When migration does occur, it is quite rare for health care professionals to become self-employed (as physicians in private practice, for example) in a foreign country. They usually work in hospitals or nursing institutions. In Germany, only 3,437 foreign doctors run private practices (2.7% among the total of 126,252 office-based doctors). The share of foreign doctors is considerably higher in the hospital sector: 10,309 out of 146,511 (7%) 28. As for nurses, the share of foreigners was 6.7% for care of the elderly and 5.3% of hospital nurses in 2004, as compared to 8.2% of foreigners in the total German labor force that year 29.

There is a longstanding tradition of recruiting foreign health professionals in Great Britain, where the National Health Service (NHS) attempts to compensate for the short supply of domestic health professionals without having to bear the costs for training these employees. This applies especially to nurses, but also to physicians. Compared to Europe as a whole, the percentage of foreign physicians and nurses in Great Britain is far above the average. However, this is also partially due to the widespread knowledge of the English language among health professionals, especially physicians, from countries in which English is not the native language. Thus, numerous German physicians have gone to work in Great Britain in recent years. Roughly one third of physicians working in the NHS are foreigners 28. Recruitment is concentrated on English-speaking countries. In 2001, the largest share of foreign doctors (18.3%) was from India. Irish physicians accounted for 15.2% of foreign doctors in the NHS. The share of doctors from Africa working in the NHS is strikingly large: nearly 20% from Africa as a whole, with 7% from South Africa alone 30. The British Department of Health has issued a Code of Practice on International Recruitment for the NHS, according to which it is not allowed to recruit workers from developing countries. However, the provisions are full of loopholes and in practice are often circumvented. For example, the NHS demand for foreign health workers leads to emigration of (South) African professionals and thus jeopardizes the quality of health care in the countries of origin 15. Despite the free movement of people in the EU and the accession of ten new Member States, most foreign workers in the NHS come from the Commonwealth countries, especially the Philippines, South Africa, and Australia. In 2002, almost 50% of nurses in Great Britain were foreigners, and 13% were from EU countries 31.

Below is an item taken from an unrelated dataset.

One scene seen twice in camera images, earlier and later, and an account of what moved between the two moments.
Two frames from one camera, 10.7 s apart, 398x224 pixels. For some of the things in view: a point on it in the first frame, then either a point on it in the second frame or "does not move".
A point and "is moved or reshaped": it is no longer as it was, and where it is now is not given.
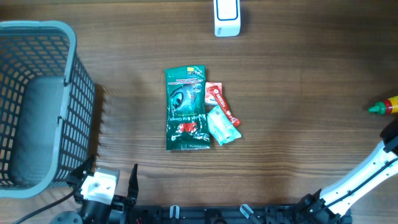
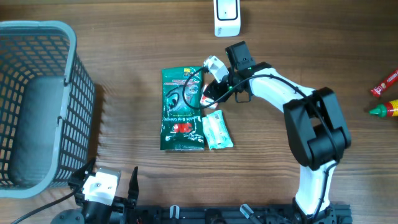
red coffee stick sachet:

To a certain extent, immigration from Germany is a special case, in which recruitment began when there was an oversupply of physicians. Although this situation changed in recent years and there are even fears of a future lack of doctors, German doctors continue to be recruited for the NHS 19. The increasing number of physicians deciding to work in Great Britain can be attributed to effective push factors in Germany. Work strain and widely spread dissatisfaction towards pay lead an increasing number of German physicians to decide to work in Great Britain, at least temporarily. Previously, the immigration of health professionals from the Central and Eastern European states was not very important for Great Britain, but there are initial signs that the share of Polish physicians in the NHS is increasing 25.

Before their accession to the EU, the then-applicant countries expected a massive migration of health specialists to the "old" Member States. However, a brain drain did not occur in the first year after accession. Especially in Poland and the Baltic states, the number of physicians and nurses going abroad was smaller than expected by authorities from these countries, but the trend towards migration from Poland was most obvious: in 2004-2005: 7.7% of health professionals (physicians, dentists, and nurses) had the relevant authorities issue a certificate for international recognition of their professional qualifications. This does not allow for a statement about the real extent of emigration, but can be regarded as an indicator that many workers are seriously considering emigration. Aside from the "old" EU Member States, Australia and the United States also attract Polish nurses. Nevertheless, emigration from Poland has so far been only of minor importance 25.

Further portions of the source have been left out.